> **Problem to solve**
Please reproduce verbatim the lines below, from the first through the one with "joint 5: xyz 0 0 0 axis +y".

> **Data section**
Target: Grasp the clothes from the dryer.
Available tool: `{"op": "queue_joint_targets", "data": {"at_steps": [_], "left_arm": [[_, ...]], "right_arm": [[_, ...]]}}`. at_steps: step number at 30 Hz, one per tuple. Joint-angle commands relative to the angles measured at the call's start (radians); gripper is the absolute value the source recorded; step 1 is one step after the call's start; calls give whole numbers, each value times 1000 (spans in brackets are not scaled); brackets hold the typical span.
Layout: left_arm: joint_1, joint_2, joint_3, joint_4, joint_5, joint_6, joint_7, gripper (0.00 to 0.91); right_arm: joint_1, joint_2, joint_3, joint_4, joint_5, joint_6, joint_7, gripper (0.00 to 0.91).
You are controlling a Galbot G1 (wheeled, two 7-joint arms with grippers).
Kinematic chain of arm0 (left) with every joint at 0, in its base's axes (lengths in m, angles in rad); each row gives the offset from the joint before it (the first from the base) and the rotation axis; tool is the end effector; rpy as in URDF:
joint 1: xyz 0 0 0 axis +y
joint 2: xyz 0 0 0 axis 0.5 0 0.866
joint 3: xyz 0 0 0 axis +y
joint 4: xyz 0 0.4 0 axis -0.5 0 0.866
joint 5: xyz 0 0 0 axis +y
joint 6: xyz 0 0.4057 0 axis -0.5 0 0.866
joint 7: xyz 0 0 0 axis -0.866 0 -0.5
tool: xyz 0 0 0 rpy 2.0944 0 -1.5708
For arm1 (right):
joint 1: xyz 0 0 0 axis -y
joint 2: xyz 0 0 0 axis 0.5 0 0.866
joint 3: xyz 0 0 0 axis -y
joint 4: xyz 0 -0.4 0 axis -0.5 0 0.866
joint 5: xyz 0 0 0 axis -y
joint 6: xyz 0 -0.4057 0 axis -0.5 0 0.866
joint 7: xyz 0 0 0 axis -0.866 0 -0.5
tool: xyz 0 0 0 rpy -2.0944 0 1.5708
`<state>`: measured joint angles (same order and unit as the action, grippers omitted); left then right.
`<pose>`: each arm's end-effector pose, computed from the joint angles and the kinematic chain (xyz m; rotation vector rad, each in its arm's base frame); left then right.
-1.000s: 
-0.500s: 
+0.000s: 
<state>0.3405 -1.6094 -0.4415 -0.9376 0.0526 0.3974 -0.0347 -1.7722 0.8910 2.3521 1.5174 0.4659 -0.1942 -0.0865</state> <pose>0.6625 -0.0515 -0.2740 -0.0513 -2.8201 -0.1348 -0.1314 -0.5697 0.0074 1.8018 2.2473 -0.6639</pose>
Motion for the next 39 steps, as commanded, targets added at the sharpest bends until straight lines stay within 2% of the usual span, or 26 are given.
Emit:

> **Response to this exercise**
Target: Grasp the clothes from the dryer.
Available tool: `{"op": "queue_joint_targets", "data": {"at_steps": [_], "left_arm": [[_, ...]], "right_arm": [[_, ...]]}}`. at_steps: step number at 30 Hz, one per tuple. Joint-angle commands relative to the angles measured at the call's start (radians); gripper is the absolute value the source recorded; step 1 is one step after the call's start; calls give whole numbers, each value times 1000 (spans in brackets are not scaled); brackets hold the typical span.
Layout: left_arm: joint_1, joint_2, joint_3, joint_4, joint_5, joint_6, joint_7, gripper (0.00 to 0.91); right_arm: joint_1, joint_2, joint_3, joint_4, joint_5, joint_6, joint_7, gripper (0.00 to 0.91).
You are controlling a Galbot G1 (wheeled, two 7-joint arms with grippers).
Kinematic chain of arm0 (left) with every joint at 0, in its base's axes (lengths in m, angles in rad); each row gives the offset from the joint before it (the first from the base) and the rotation axis; tool is the end effector; rpy as in URDF:
joint 1: xyz 0 0 0 axis +y
joint 2: xyz 0 0 0 axis 0.5 0 0.866
joint 3: xyz 0 0 0 axis +y
joint 4: xyz 0 0.4 0 axis -0.5 0 0.866
joint 5: xyz 0 0 0 axis +y

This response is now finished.